### Given records
************

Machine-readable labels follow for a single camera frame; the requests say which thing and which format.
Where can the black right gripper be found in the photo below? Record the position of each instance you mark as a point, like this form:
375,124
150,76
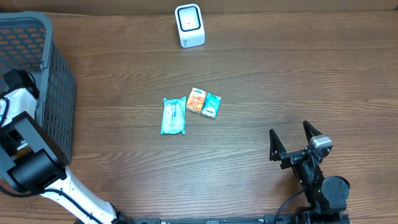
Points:
277,149

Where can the teal tissue pack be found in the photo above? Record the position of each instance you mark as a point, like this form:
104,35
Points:
211,106

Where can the orange tissue pack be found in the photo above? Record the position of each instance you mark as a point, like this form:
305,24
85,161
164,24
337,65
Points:
196,100

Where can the teal wet wipes pack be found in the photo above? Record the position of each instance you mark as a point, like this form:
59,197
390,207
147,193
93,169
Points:
173,118

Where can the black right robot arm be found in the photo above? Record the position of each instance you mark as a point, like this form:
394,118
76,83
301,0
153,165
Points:
326,196

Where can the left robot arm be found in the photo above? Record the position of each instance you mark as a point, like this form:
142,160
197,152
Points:
33,164

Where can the white barcode scanner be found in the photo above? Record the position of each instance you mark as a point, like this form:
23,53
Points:
190,25

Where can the grey plastic shopping basket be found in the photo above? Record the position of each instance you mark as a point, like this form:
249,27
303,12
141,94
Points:
27,44

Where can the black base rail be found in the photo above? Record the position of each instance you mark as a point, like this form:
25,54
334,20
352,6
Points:
205,221

************

### Work request
The entire listing is to be printed exactly, with each picture omitted.

### Exercise result
Machine-readable labels follow for a single camera frame; the requests say which thing and which format.
Where can the black right gripper be found in the photo below? Record the position of each instance you mark as a point, like this form:
375,124
150,76
Points:
277,149

Where can the teal tissue pack be found in the photo above? Record the position of each instance you mark as a point, like this form:
104,35
Points:
211,106

Where can the orange tissue pack be found in the photo above? Record the position of each instance you mark as a point, like this form:
305,24
85,161
164,24
337,65
Points:
196,100

Where can the teal wet wipes pack be found in the photo above? Record the position of each instance you mark as a point, like this form:
59,197
390,207
147,193
93,169
Points:
173,118

Where can the black right robot arm be found in the photo above? Record the position of each instance you mark as a point, like this form:
394,118
76,83
301,0
153,165
Points:
326,196

Where can the left robot arm be found in the photo above? Record the position of each instance you mark as a point, like this form:
142,160
197,152
Points:
33,164

Where can the white barcode scanner be found in the photo above? Record the position of each instance you mark as a point, like this form:
23,53
Points:
190,25

Where can the grey plastic shopping basket be found in the photo above? Record the position of each instance you mark as a point, like this form:
249,27
303,12
141,94
Points:
27,44

Where can the black base rail be found in the photo above? Record the position of each instance you mark as a point, like this form:
25,54
334,20
352,6
Points:
205,221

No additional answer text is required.